HIV-1 virions in the presence of anti-gp160 antibodies transcytose across the BBB. (A) Dot plots comparing the in vitro transcytosis of HIV-1 virions (cell-free NLAD8 [CCR5-tropic]; cell-free and MOLT cell-produced NL4.3 [CXCR4-tropic]) across the hCMEC/D3 cell endothelium (as a percentage of normalized viral input) alone (No Ab) and in the presence of selected bNAbs, NnAbs and non-HIV-1 mGO53 control IgG antibodies.

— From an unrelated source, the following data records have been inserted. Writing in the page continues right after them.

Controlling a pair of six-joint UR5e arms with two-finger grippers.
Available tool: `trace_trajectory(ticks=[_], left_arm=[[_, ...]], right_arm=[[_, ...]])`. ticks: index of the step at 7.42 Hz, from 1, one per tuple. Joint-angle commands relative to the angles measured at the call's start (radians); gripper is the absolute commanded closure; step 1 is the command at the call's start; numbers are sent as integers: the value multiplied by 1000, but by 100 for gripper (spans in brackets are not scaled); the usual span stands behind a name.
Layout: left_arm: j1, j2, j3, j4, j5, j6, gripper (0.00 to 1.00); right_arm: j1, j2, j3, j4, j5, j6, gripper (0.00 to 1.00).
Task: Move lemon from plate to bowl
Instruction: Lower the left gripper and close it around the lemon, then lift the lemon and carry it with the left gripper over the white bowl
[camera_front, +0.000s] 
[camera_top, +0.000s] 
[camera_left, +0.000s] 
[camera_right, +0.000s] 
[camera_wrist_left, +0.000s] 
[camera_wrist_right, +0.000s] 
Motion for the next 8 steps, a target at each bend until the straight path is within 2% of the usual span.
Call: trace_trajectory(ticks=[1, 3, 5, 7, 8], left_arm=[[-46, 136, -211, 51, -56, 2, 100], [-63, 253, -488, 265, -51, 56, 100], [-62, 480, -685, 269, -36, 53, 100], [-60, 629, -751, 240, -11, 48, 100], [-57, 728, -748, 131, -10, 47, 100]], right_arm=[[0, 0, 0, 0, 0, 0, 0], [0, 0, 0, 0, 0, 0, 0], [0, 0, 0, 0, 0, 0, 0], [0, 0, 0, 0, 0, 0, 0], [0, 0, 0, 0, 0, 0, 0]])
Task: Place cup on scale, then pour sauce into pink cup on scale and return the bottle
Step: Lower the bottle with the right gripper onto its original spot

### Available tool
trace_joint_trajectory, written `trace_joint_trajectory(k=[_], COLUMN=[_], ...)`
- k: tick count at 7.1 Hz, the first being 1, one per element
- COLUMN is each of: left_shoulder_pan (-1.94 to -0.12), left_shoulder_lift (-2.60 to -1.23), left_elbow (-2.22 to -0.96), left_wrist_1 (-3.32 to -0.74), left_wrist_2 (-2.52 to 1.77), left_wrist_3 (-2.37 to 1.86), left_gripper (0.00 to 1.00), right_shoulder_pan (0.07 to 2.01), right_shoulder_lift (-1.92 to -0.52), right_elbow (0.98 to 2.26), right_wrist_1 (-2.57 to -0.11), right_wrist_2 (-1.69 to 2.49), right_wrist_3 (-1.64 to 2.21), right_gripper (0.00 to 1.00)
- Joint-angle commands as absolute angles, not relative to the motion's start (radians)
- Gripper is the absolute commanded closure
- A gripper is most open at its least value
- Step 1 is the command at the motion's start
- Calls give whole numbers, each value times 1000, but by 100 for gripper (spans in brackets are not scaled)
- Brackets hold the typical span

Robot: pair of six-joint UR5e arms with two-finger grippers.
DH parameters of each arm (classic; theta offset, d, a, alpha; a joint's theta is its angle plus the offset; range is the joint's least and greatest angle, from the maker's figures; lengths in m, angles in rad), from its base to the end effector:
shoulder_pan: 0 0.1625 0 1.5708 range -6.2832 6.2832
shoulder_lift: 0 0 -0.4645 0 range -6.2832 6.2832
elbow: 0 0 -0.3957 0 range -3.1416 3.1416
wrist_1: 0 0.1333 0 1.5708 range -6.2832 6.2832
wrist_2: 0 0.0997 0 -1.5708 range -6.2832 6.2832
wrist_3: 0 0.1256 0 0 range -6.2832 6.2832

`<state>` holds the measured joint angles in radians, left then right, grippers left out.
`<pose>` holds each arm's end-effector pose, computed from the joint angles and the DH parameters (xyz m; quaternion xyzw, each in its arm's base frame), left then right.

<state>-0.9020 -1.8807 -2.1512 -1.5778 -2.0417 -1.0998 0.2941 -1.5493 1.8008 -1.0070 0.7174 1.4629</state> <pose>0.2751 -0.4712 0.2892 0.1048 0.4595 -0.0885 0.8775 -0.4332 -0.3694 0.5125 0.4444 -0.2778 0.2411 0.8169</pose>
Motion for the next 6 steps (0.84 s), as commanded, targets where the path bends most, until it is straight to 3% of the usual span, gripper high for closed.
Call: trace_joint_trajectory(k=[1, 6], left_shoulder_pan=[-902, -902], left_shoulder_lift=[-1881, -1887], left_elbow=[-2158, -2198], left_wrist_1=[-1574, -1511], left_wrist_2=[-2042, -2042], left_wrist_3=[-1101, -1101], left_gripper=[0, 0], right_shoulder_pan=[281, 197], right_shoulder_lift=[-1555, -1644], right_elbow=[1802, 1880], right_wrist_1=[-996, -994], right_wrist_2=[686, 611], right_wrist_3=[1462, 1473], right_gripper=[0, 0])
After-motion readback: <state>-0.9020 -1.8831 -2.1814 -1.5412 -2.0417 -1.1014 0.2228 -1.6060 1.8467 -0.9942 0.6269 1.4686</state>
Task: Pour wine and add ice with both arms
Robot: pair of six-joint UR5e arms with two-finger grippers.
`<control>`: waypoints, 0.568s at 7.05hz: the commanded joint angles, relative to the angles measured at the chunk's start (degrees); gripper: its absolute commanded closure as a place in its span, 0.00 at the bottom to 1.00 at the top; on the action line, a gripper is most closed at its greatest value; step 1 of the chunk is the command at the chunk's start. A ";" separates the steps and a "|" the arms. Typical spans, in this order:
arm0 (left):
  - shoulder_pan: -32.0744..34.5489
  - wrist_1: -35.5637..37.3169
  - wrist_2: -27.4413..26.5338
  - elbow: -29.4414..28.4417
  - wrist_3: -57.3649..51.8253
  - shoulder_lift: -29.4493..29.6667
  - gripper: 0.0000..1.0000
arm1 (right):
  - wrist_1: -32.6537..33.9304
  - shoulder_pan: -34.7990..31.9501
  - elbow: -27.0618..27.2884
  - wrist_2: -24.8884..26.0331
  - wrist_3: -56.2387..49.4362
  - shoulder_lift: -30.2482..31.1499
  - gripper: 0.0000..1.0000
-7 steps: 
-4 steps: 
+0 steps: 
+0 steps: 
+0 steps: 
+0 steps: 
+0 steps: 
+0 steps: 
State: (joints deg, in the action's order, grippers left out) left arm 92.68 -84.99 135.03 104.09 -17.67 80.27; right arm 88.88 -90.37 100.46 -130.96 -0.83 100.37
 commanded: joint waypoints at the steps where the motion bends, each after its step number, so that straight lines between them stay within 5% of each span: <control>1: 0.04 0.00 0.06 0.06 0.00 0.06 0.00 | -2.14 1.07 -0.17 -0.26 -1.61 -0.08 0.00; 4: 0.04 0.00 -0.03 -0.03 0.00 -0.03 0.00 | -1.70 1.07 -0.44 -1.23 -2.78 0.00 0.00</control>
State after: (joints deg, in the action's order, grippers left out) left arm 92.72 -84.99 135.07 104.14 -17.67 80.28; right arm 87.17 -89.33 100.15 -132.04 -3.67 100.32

Means of quadruplicate values from one or two experiments are shown. (B) Same as for panel A but with CH058 T/F virions. Means of triplicate values from two experiments are shown. (C) Dot plots comparing the percentage of in vitro transcytosis of NLAD8 alone (No Ab) and in the presence of non-HIV-1 isotype control mGO53 and combinations of anti-HIV-1 gp160 antibodies (pool 1, 10-1074, 3BNC117, 10E8 and PGDM1400; pool 2, 10-1074, 3BNC117, 10E8, PGDM1400, 10-188, and 5-25). Means of quadruplicate values from two independent experiments are shown. (D) Graphs showing the ELISA binding of gp140-immunoabsorbed serum IgG antibodies from selected elite neutralizers (pt1, pt2, and pt10) against YU2 gp140 and p24 proteins. Means of duplicate values ± standard deviations (SD) are shown. Vertical dotted lines indicate the IgG concentration (1 μg/ml) used in the experiments presented in panel E. (E) Dot plots comparing the percentage of in vitro transcytosis of NLAD8 and NL-ΔEnv virions alone (No Ab) and in the presence of the non-HIV-1 isotype control mGO53, purified serum IgG antibodies from a healthy donor (hd2) (54), and immunopurified polyclonal anti-gp140 antibodies, as shown in panel D. Means of quadruplicate (NLAD8) or triplicate (NL-ΔEnv) values are shown. Groups in panels A, B, C, and E were compared to the no-Ab controls using Dunn's multiple-comparison test. *, 0.035 < P < 0.05; ns, not significant.

FIG 3

bNAbs neutralize HIV-1 transcytosed through the BBB endothelium. (A) Representative images from the 3D reconstruction of the confocal microscopy experiments on hCMEC/D3 cell monolayers with GFP-labeled HIV-1 (green) in the presence of mGO53, 5-25 and 3BNC117 antibodies (red). Yellow objects represent HIV-1 virions collocating with antibodies. Nuclei and intercellular junctions were stained with DAPI (blue) and anti-VE cadherin antibody (gray), respectively. Side views of the 3D confocal microscopy pictures across the depth of endothelial cells are shown below each image. (B) Graphs comparing colocalization using Pearson coefficient (r) and percentage of overlap between fluorescent HIV-1 viruses and mGO53, 5-25, and 3BNC117 antibodies, per cell and per field. Values of the Pearson coefficient and frequency of overlapping virus-IgG objects were compared between groups using Dunn's multiple-comparison and Mann-Whitney tests, respectively. *, P < 0.05; **, P < 0.01; ***, P < 0.001; **** P ≤ 0.0001. (C) Dot plots show the number of fluorescent objects corresponding to HIV-1 NL4.3 virus alone (green) or antibodies IgG alone (red) or virus-antibody complexes (HIV_NL4.3-IgG; yellow) according to the distance across the z-stack depth. Quantification was made using three representative 4- to 5-μm z-stack acquisitions. (D) Dot plots comparing the normalized infectivity (NI; calculated as RLU/p24 concentration [nanograms per milliliter) of HIV-1 virions transcytosed across the BBB in the absence (No Ab) or presence of a non-HIV-1 isotype control (mGO53), HIV-1 gp160 NnAbs, and bNAbs. Ctrl, HIV-1 applied to Transwell membranes without endothelial cells. Each replicate per condition (n = 4) was tested in triplicate for infectivity. Dotted lines indicate basal levels of luminescence given by TZM-bl cells alone. (E) Same as for panel D but with various concentrations of 3BNC117 IgG antibodies. Each replicate (n = 3 or 4) per independent experiment (n = 2) was tested in triplicate for infectivity. Groups in panels D and E were compared to no-Ab controls using Dunn's multiple-comparison test. *, P < 0.05; ** P < 0.01; ns, non significant.